You just need to blitz the oats in a blender, add a banana, eggs and blitz again - it's ready! This omelette is already sweet - thanks to the banana. You can drizzle it with maple syrup or honey and serve with your favorite fruits. If you are new to my channel.

Healthy Oats Omelette instructions

  1. Dry roast Oats and grind to powder. Mix oats, milk, turmeric,red chilli flakes, green chillies, pepper, salt and oregano/dill.
  2. Add eggs to mixture and whisk well.
  3. In a separate bowl, keep all chopped veggies ready. You can add/remove veggies as desired/taste.
  4. Heat pan with oil/butter. Pour the egg mixture and spread in circle. Arrange all veggies on top and press with spoon. Sprinkle little pepper powder on top..
  5. Cook over low medium heat for 3-4 minutes. Flip and cook for 2 minutes.you can garnish with cheese for additional taste. Serve hot.

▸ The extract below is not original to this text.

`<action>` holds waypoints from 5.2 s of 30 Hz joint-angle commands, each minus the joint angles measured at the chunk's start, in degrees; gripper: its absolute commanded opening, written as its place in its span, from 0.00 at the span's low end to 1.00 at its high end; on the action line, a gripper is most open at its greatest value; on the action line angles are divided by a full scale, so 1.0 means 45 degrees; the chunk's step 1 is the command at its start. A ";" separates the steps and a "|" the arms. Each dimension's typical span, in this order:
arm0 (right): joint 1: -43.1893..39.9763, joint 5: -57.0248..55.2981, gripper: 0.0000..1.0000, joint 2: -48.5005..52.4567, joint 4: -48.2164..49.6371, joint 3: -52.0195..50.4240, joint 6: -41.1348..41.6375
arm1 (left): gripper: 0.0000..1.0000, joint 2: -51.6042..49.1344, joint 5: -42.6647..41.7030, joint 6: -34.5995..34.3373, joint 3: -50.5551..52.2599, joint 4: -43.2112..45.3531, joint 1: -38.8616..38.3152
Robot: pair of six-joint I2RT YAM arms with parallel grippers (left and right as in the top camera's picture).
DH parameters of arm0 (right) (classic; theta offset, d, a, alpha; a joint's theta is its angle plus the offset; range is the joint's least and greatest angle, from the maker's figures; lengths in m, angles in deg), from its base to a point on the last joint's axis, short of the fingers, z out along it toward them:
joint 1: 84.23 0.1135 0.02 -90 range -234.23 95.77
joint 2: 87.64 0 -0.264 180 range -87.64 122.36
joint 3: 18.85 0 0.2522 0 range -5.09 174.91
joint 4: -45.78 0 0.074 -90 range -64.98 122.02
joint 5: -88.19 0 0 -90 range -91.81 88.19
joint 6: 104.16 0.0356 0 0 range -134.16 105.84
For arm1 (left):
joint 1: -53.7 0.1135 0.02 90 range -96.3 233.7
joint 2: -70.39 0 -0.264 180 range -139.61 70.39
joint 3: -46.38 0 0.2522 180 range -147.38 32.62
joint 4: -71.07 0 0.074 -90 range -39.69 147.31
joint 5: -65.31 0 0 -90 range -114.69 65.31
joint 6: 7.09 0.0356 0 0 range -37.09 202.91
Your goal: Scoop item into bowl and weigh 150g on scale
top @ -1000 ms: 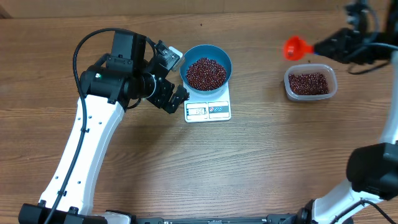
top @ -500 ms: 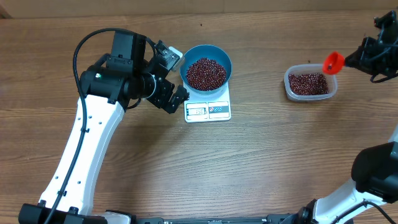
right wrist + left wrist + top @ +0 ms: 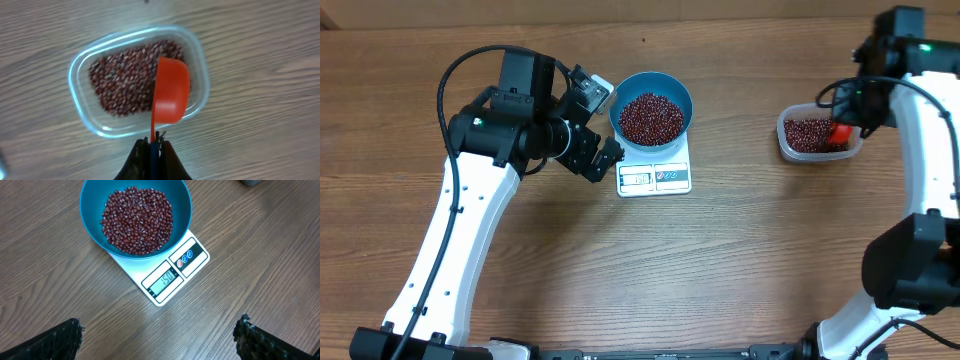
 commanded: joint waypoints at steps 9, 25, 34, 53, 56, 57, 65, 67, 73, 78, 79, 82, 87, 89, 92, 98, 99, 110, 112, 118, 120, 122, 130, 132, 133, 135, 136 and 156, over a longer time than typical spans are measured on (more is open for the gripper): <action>0.1953 -0.4498 0.04 -0.0340 -0.0355 -0.0005 0.1477 | 0.99 0.0277 0.0049 0.0243 0.0068 -0.0034 0.0049; 0.1452 -0.0447 0.04 -0.0597 -0.0223 -0.0010 0.2939 | 1.00 0.0277 0.0049 0.0243 0.0068 -0.0034 0.0049; -0.2055 0.5872 0.04 -0.0646 0.0306 -0.0194 0.2647 | 1.00 0.0272 0.0049 0.0243 0.0063 -0.0034 0.0049; -0.4503 0.8893 0.04 -0.5450 0.6611 -0.7664 0.4313 | 1.00 0.0272 0.0049 0.0243 0.0063 -0.0034 0.0049; -0.4731 0.8952 0.04 -0.5537 0.7111 -0.8422 0.4974 | 1.00 0.0272 0.0049 0.0243 0.0068 -0.0034 0.0049; -0.4726 0.8990 0.04 -0.5464 0.7208 -0.8548 0.4979 | 1.00 0.0272 0.0049 0.0243 0.0063 -0.0034 0.0049; -0.4109 0.8981 0.05 -0.4337 0.8218 -0.9131 0.4993 | 0.99 0.0277 0.0049 0.0243 0.0068 -0.0034 0.0049; -0.3978 0.8986 0.05 -0.4114 0.8607 -0.9131 0.4993 | 0.99 0.0277 0.0049 0.0243 0.0068 -0.0034 0.0049; -0.3915 0.8981 0.47 -0.4041 0.8825 -0.9131 0.4993 | 1.00 0.0272 0.0049 0.0243 0.0063 -0.0034 0.0049; -0.3915 0.8927 0.76 -0.4041 0.8262 -0.9131 0.4988 | 0.99 0.0277 0.0049 0.0243 0.0068 -0.0034 0.0049; -0.3915 0.8884 0.81 -0.4041 0.8126 -0.9126 0.4983 | 0.99 0.0272 0.0049 0.0243 0.0068 -0.0034 0.0049; -0.3915 0.8616 0.88 -0.4041 0.7737 -0.9131 0.4979 | 0.99 0.0272 0.0049 0.0243 0.0068 -0.0034 0.0049; -0.3915 0.7752 0.99 -0.4041 0.6941 -0.9131 0.4775 | 1.00 0.0272 0.0049 0.0243 0.0063 -0.0034 0.0049; -0.3920 0.7679 1.00 -0.4041 0.6810 -0.9126 0.4736 | 1.00 0.0272 0.0049 0.0243 0.0063 -0.0034 0.0049; -0.3915 0.7684 1.00 -0.4041 0.6887 -0.9126 0.4741 | 1.00 0.0272 0.0049 0.0243 0.0068 -0.0034 0.0049; -0.3915 0.8247 1.00 -0.4148 0.6411 -0.8723 0.4099 | 1.00 0.0272 0.0049 0.0243 0.0063 -0.0034 0.0049; -0.3915 0.8310 1.00 -0.4269 0.6110 -0.8461 0.3653 | 0.99 0.0272 0.0049 0.0243 0.0068 -0.0034 0.0049; -0.3915 0.7868 1.00 -0.6722 -0.0597 -0.3473 0.0044 | 1.00 0.0272 0.0049 0.0243 0.0063 -0.0034 0.0049; -0.3915 0.7873 1.00 -0.7159 -0.1438 -0.3079 0.0058 | 1.00 0.0272 0.0049 0.0243 0.0068 -0.0034 0.0049; -0.3915 0.7868 1.00 -0.8126 -0.2001 -0.3036 0.0053 | 0.99 0.0272 0.0049 0.0243 0.0068 -0.0034 0.0049; -0.3915 0.7878 1.00 -0.8155 -0.2453 -0.3036 0.0063 | 0.99 0.0277 0.0049 0.0243 0.0068 -0.0034 0.0049; -0.3915 0.7723 1.00 -0.8150 -0.2773 -0.3036 0.0063 | 1.00 0.0272 0.0049 0.0243 0.0063 -0.0034 0.0049; -0.3492 0.8369 1.00 -0.8820 -0.2705 -0.3036 -0.2103 | 0.99 0.0272 0.0049 0.0243 0.0068 -0.0034 0.0049; -0.3186 0.8301 1.00 -0.9122 -0.2438 -0.3055 -0.2239 | 1.00 0.0272 0.0049 0.0243 0.0068 -0.0034 0.0049; -0.3050 0.8262 1.00 -0.9243 -0.2215 -0.3070 -0.2234 | 1.00 0.0272 0.0049 0.0243 0.0068 -0.0034 0.0049; -0.2798 0.8136 1.00 -0.9612 -0.1355 -0.3303 -0.2229 | 1.00 0.0272 0.0049 0.0243 0.0068 -0.0034 0.0049; -0.2603 0.7941 1.00 -0.9933 -0.0733 -0.3512 -0.2215 | 1.00 0.0272 0.0049 0.0243 0.0063 -0.0034 0.0049; 0.0656 0.3060 1.00 -1.8938 1.1978 -1.4984 -0.0452 | 0.99 0.0272 0.0049 0.0243 0.0063 -0.0039 0.0049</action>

Please subscribe for Healthy and easy recipes. Protein-packed omelet muffins, or baked mini omelets, are a perfect breakfast for busy mornings. Make a batch ahead and freeze for the days when you don't have time for your typical bowl of oatmeal. You can also serve these fresh with fruit salad for a simple weekend brunch. While steel-cut oats and rolled oats are generally viewed as some of the most nutritious oats, instant oatmeal is more divisive.